» **Problem description**
From the data, return each line holding the word "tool".

» **Dataset content**
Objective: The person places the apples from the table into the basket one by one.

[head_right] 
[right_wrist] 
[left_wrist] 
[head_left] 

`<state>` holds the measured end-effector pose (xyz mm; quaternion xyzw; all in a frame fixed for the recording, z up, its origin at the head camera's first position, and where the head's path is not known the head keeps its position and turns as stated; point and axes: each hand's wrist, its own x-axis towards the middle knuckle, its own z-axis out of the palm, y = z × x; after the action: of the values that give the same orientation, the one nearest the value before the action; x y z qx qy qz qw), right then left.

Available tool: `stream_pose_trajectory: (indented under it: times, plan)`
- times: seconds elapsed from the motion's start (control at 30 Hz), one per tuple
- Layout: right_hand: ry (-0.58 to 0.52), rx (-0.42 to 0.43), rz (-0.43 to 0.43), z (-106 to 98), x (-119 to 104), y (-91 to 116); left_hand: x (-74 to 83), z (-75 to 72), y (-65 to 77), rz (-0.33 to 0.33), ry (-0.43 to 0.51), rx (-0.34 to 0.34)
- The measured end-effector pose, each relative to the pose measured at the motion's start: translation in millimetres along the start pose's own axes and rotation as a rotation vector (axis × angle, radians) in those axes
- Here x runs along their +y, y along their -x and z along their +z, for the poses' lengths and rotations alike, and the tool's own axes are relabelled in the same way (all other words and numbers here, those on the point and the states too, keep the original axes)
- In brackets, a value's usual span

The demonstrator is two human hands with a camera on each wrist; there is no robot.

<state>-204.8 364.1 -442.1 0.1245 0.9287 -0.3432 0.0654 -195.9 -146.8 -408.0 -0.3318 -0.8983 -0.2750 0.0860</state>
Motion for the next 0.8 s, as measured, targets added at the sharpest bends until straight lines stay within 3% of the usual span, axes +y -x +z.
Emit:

» **Exercise result**
Available tool: `stream_pose_trajectory: (indented under it: times, plan)`
- Here x runs along their +y, y along their -x and z along their +z, for the poses' lengths and rotations alike, and the tool's own axes are relabelled in the same way (all other words and numbers here, those on the point and the states too, keep the original axes)

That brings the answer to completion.